WHAT IS NEEDED: Please return only the lines from the one holding "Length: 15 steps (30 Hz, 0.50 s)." through the one holding "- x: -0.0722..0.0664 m", exactly as they appear in the records below, both ends included.

::: INFORMATION SHOWN :::

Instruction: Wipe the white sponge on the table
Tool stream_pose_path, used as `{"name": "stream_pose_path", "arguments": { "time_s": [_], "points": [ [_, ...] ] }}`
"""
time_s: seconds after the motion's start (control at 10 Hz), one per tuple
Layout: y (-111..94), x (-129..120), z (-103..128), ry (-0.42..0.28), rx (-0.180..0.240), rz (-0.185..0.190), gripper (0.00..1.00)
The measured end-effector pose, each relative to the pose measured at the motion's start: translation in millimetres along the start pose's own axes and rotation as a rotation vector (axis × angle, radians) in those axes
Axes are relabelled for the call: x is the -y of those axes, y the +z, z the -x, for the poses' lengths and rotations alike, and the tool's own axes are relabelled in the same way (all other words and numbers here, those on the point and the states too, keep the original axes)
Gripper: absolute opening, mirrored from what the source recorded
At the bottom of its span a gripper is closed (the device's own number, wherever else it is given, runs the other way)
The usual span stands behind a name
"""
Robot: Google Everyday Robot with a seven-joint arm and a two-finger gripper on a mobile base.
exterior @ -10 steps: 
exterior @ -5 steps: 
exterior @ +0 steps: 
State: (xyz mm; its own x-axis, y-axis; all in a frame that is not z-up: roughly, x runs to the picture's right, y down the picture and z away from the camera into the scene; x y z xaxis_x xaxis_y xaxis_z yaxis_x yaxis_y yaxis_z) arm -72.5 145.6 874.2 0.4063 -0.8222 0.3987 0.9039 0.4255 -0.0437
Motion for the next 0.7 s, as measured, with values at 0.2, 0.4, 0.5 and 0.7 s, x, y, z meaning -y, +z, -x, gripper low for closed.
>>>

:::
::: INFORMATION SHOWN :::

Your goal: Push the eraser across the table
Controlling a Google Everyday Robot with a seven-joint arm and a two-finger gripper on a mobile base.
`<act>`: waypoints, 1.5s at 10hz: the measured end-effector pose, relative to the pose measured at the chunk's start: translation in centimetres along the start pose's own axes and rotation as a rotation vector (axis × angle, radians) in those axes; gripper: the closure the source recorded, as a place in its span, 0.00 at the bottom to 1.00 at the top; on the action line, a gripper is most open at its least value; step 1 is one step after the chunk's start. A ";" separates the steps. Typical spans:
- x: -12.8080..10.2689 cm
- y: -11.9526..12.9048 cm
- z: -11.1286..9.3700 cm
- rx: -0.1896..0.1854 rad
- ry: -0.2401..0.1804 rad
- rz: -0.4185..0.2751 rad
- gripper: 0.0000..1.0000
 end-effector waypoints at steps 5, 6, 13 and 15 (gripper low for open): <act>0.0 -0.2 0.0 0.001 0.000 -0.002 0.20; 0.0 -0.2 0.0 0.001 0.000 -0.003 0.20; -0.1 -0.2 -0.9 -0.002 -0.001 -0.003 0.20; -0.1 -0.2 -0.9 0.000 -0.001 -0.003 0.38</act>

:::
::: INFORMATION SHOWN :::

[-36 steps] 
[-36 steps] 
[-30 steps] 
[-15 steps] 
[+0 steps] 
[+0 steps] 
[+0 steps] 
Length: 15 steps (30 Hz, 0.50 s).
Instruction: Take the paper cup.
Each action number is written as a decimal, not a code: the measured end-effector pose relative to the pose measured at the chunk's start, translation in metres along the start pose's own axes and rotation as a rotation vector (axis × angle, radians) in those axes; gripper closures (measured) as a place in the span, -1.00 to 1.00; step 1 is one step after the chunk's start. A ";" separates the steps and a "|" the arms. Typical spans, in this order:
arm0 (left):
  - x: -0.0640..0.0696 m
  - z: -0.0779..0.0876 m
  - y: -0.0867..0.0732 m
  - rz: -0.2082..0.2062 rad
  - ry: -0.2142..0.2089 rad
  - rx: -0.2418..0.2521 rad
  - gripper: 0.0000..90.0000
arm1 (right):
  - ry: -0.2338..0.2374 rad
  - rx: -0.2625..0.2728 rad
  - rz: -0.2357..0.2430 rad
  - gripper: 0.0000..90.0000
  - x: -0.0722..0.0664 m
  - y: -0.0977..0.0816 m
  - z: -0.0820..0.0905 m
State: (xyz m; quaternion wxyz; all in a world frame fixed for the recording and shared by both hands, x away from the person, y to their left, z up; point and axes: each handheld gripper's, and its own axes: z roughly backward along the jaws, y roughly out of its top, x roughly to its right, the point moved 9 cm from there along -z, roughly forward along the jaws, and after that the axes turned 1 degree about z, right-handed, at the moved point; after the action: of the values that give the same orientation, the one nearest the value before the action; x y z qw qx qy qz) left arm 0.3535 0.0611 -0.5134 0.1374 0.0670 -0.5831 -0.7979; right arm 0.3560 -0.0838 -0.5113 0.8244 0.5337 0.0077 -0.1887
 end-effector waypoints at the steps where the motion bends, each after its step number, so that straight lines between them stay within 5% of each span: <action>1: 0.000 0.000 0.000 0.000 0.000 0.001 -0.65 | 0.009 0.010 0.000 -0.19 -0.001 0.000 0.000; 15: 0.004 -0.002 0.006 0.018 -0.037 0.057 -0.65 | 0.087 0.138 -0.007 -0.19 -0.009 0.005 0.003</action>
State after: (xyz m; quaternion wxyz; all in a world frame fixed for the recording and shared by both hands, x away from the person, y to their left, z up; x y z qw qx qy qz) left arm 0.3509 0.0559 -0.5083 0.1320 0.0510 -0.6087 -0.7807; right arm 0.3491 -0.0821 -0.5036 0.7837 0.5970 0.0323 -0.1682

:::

ANSWER TO THE EXERCISE:
Length: 15 steps (30 Hz, 0.50 s).
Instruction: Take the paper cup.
Each action number is written as a decimal, not a code: the measured end-effector pose relative to the pose measured at the chunk's start, translation in metres along the start pose's own axes and rotation as a rotation vector (axis × angle, radians) in those axes; gripper closures (measured) as a place in the span, -1.00 to 1.00; step 1 is one step after the chunk's start. A ";" separates the steps and a "|" the arms. Typical spans, in this order:
arm0 (left):
  - x: -0.0640..0.0696 m
  - z: -0.0779..0.0876 m
  - y: -0.0867..0.0732 m
  - rz: -0.2082..0.2062 rad
  - ry: -0.2142..0.2089 rad
  - rx: -0.2418..0.2521 rad
  - gripper: 0.0000..90.0000
arm1 (right):
  - ry: -0.2338..0.2374 rad
  - rx: -0.2625..0.2728 rad
  - rz: -0.2357..0.2430 rad
  - gripper: 0.0000..90.0000
  - x: -0.0722..0.0664 m

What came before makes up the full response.